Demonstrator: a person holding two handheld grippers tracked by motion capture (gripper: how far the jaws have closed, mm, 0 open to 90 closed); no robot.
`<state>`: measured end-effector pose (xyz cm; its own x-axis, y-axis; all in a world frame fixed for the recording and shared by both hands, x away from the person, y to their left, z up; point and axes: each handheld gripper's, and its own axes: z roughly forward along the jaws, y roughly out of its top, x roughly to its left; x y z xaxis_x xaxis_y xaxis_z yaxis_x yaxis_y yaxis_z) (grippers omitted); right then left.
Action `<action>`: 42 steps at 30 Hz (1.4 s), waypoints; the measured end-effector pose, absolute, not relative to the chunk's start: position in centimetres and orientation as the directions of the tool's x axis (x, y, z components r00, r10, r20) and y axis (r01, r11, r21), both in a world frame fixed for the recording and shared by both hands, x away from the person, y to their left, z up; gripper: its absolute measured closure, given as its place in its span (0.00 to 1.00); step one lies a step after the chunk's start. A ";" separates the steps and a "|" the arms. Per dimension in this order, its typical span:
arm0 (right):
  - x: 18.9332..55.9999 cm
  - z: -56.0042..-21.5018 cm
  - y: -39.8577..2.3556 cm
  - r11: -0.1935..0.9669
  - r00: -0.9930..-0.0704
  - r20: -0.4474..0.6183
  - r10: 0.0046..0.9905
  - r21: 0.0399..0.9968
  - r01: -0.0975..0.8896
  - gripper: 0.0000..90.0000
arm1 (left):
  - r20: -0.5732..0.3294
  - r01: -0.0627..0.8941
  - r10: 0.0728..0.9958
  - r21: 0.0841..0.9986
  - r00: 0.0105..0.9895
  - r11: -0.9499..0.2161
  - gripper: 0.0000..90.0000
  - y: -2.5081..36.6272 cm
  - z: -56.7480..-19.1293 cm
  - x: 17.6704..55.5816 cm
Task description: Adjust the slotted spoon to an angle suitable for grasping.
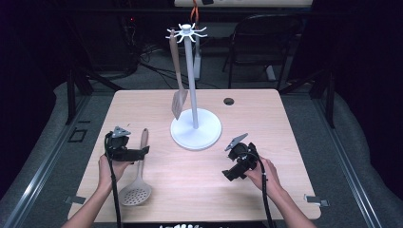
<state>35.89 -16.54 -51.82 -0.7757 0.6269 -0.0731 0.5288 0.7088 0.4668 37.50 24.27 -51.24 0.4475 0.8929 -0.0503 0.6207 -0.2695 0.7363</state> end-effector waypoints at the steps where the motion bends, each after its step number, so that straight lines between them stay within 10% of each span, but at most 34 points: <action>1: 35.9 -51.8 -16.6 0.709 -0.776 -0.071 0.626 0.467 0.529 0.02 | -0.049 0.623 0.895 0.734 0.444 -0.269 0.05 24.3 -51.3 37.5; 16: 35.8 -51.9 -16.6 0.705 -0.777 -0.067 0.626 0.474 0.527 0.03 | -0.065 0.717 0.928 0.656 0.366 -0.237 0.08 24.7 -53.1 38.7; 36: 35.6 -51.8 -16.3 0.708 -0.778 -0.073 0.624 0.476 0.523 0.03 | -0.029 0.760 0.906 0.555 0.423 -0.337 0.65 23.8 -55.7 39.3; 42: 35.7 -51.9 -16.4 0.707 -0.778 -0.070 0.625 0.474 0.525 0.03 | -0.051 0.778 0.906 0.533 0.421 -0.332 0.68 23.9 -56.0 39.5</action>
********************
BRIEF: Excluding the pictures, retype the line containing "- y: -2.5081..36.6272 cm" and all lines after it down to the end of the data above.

WRITTEN SOLUTION:
  - y: -2.5081..36.6272 cm
  - z: -56.7480..-19.1293 cm
  - x: 17.6704..55.5816 cm
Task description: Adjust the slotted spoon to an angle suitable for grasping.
<state>35.89 -16.54 -51.82 -0.7757 0.6269 -0.0731 0.5288 0.7088 0.4668 37.50 24.27 -51.24 0.4475 0.8929 -0.0503 0.6207 -0.2695 0.7363</state> end-effector waypoints at the steps where the motion bends, each after its step number, so that straight lines between them stay within 10% of each span, but at most 34 points: <action>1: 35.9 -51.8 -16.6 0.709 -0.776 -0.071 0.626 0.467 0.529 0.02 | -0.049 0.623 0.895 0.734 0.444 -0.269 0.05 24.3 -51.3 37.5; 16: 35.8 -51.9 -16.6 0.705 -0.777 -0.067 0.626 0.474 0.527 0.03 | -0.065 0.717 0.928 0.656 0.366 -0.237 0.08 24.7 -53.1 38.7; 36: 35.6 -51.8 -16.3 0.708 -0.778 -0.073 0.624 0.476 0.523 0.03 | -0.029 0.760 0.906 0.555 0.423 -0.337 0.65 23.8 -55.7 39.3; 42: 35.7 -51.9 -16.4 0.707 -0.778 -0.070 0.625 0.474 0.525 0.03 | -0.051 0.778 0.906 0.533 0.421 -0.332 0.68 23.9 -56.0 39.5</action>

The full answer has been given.